Count every line in the records below that contains the string "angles". Report that number alone.

---------- DATA FOR THE TASK ----------

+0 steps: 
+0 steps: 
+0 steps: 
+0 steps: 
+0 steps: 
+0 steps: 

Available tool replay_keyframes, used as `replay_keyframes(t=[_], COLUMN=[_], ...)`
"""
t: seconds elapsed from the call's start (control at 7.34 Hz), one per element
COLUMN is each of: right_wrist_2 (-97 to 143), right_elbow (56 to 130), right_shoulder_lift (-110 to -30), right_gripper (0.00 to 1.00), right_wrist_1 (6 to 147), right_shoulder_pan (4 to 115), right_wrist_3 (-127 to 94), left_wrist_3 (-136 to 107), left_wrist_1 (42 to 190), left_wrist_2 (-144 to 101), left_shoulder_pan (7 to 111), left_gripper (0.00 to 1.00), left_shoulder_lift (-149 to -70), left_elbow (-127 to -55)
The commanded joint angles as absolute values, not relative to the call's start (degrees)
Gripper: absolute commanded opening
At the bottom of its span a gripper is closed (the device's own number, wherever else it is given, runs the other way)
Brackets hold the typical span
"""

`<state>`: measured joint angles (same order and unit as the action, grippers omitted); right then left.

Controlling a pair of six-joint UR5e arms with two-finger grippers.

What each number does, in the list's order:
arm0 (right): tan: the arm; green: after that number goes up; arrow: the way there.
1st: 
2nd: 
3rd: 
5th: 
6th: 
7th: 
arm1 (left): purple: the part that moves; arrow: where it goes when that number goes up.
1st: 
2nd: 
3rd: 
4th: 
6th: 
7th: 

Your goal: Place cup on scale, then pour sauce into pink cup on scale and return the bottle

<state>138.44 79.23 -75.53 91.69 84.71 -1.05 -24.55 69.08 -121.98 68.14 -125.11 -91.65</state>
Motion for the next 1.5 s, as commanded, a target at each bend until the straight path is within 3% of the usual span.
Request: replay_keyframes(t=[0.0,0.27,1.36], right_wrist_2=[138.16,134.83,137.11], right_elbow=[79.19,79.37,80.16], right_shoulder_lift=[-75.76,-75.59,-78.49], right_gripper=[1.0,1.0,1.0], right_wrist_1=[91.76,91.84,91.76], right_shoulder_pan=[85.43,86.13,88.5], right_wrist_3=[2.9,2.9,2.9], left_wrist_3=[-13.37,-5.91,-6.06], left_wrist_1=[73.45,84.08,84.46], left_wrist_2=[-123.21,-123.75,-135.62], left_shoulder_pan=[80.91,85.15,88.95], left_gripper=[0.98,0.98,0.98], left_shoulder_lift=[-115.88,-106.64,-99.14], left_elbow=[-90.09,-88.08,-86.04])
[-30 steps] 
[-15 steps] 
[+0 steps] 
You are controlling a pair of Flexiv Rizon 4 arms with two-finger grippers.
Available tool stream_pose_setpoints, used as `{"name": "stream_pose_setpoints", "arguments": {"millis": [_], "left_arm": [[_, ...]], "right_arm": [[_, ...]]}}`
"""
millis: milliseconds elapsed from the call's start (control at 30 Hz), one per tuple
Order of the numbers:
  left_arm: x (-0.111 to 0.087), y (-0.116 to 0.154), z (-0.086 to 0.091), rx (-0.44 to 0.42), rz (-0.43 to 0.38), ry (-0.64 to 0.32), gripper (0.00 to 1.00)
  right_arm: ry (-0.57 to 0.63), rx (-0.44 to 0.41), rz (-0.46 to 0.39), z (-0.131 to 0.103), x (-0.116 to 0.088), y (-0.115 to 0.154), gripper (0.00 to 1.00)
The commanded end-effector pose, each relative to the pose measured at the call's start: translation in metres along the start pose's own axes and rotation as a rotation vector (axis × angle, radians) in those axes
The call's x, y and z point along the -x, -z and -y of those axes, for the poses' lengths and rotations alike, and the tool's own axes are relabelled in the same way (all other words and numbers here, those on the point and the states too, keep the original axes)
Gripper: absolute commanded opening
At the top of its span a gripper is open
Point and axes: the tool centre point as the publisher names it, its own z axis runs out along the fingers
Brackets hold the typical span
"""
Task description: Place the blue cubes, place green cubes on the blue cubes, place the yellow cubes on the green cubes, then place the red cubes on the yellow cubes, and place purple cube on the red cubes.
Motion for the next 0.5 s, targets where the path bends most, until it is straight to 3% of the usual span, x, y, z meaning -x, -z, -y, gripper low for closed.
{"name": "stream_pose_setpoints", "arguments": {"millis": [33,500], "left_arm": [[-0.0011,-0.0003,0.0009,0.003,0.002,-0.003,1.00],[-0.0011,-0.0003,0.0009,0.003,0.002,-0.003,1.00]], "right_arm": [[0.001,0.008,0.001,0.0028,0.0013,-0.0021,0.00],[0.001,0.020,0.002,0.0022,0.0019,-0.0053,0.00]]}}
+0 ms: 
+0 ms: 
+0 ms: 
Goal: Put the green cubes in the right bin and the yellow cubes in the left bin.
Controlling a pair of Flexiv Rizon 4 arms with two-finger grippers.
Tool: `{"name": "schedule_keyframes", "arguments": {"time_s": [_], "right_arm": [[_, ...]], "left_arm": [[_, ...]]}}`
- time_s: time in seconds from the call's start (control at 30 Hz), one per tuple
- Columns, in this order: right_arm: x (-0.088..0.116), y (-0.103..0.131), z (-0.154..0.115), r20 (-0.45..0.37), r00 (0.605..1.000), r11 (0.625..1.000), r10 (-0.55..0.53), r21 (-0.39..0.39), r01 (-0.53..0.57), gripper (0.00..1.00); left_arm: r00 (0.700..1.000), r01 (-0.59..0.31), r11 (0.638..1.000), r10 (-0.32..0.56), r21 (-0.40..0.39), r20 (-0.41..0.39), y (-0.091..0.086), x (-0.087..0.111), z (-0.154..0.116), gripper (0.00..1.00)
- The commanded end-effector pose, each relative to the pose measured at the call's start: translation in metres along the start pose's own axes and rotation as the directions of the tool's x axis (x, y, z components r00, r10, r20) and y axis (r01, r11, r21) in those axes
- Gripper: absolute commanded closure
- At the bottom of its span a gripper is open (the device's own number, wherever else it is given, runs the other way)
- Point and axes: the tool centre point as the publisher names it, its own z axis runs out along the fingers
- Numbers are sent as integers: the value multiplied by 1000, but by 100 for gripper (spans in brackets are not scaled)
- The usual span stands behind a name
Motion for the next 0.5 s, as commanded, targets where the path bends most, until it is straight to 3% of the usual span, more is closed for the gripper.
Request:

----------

> PROBLEM SOLUTION
2